Turning to collective learning – a best-of-breed machine learning strategy – many local artificial agents collaborate to deliver faster, better learning outcomes.
This strategy relies on the heterogeneity of the system (according to Gifford 2009, Farina 2019, and others): one or more of the local agents pursue different learning models, with local data and architecture obscured from the wider system, each sharing knowledge with neighbouring agents to improve the predictive capacity of the overall system.
To share knowledge, local agents also tune the weightings given to inputs from neighbouring agents as each proves successful (or fails) in predicting outcomes.
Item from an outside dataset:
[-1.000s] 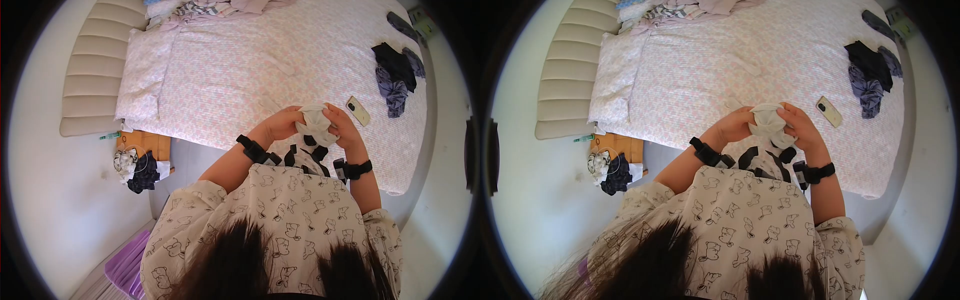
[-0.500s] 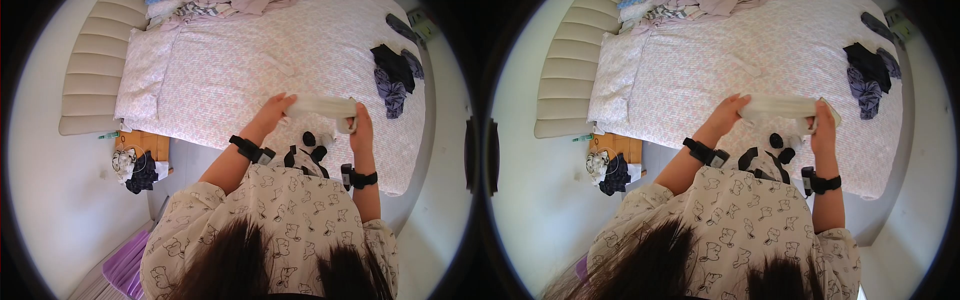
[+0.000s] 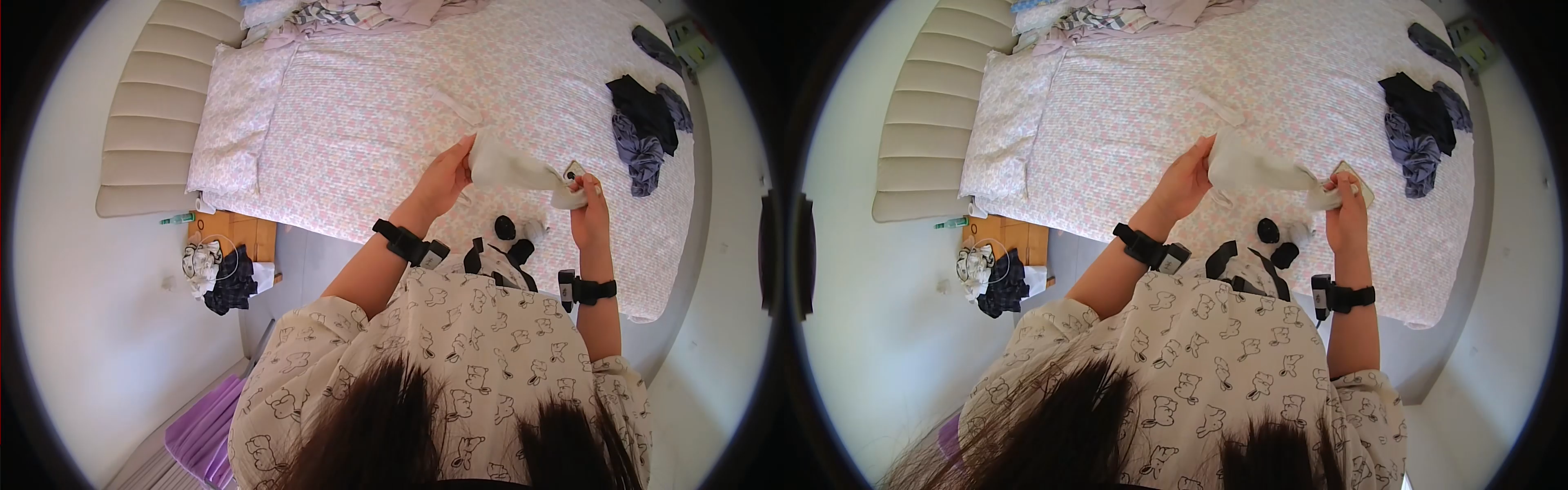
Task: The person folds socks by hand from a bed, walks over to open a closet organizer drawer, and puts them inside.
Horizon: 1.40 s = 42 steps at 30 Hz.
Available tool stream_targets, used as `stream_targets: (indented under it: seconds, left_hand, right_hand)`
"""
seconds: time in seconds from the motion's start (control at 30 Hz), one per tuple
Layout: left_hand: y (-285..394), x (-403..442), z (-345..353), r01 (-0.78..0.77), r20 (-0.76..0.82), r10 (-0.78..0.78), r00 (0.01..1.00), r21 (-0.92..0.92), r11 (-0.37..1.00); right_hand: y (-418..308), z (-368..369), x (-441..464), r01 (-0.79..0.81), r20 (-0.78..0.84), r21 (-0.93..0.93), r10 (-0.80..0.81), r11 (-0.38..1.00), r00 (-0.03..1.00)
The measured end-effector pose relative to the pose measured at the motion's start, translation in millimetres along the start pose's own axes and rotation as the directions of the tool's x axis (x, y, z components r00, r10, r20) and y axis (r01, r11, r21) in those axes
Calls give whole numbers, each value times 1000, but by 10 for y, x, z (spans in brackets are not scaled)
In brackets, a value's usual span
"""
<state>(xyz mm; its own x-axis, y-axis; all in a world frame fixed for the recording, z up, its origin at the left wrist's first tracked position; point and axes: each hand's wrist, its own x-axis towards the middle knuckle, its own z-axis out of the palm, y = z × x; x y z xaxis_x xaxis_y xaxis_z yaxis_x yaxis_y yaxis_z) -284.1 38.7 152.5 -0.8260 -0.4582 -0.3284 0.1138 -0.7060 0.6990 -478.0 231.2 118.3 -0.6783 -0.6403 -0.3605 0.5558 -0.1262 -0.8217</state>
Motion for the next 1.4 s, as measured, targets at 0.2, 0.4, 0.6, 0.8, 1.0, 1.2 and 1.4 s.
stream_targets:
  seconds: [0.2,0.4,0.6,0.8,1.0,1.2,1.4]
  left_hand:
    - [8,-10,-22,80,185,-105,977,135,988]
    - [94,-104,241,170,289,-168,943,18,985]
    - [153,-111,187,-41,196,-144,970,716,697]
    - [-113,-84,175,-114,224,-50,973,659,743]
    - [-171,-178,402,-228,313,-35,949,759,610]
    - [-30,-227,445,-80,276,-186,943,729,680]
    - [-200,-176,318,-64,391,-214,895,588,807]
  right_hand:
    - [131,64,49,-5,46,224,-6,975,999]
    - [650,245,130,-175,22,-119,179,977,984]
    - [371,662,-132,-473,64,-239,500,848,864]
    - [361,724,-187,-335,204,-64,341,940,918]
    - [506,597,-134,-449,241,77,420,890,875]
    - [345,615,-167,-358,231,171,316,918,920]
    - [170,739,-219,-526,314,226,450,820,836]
“The goal of collective learning is a single predictive model that is more accurate than the sum of its parts,” wrote Professor Bryan Low in January 2019. By fusing multiple, heterogeneous essentially black-box models, collective learning delivers better predictability, while maintaining the privacy of the underlying data.
Collective learning therefore has three crucial benefits: speed, performance, and privacy.
Finally, transfer learning combines a previously learned model with domain-specific small data to get a fast-start on the new learning domain, which aims to produce models with better inductive performance.
“Transfer learning… is usually concerned with improving the speed with which a model is learned, or with improving its… inductive capability,” according to Torrey and Shavlik in the Handbook of Research on Machine Learning Applications and Trends: Algorithms, Methods and Techniques (2010). “Inductive transfer can not only… improve learning…, but [is] also as a way to offset the difficulties posed by… small data sets.”
Transfer learning therefore uses prior knowledge to achieve a fast start: by augmenting the corpus of training data, the resulting model may well achieve higher performance than without.
In sum: firms can rely on transfer, collective, and low-shot learning with small data to improve predictive outcomes, accelerate AI adoption, and achieve more general model applicability with less data sourcing requirements.
Combining small data learning with deployable AI
Ultimately the value of a complete insights-generation strategy – using big and small data – is measured in improvements to decision making, customer retention, and operational effectiveness.
Consequently, a wide range of commercial and open-source AI solutions is emerging:
- The scikit-learn package for Python.
- A Cognitive Toolkit from Microsoft.
- H2O.ai, a distributable, in-memory AI solution.
- The Data Science and AI Cloud Pak from IBM.
- SageMaker Neo from Amazon.
- The TensorFlow framework and a Cloud AI platform from Google.
- OpenAI, an API built to generate meaning from natural language queries.
Many other packages of this nature are available.
So, what is at stake for evaluating the benefits of a small data program?
Enabled by small data, these types of deployable AI solutions may well enable enterprises to amplify the intrinsic benefits of their institutional knowledge.
By putting the power of insight generation into the hands of decision makers, small data enables firms to make the most of their secret sauce.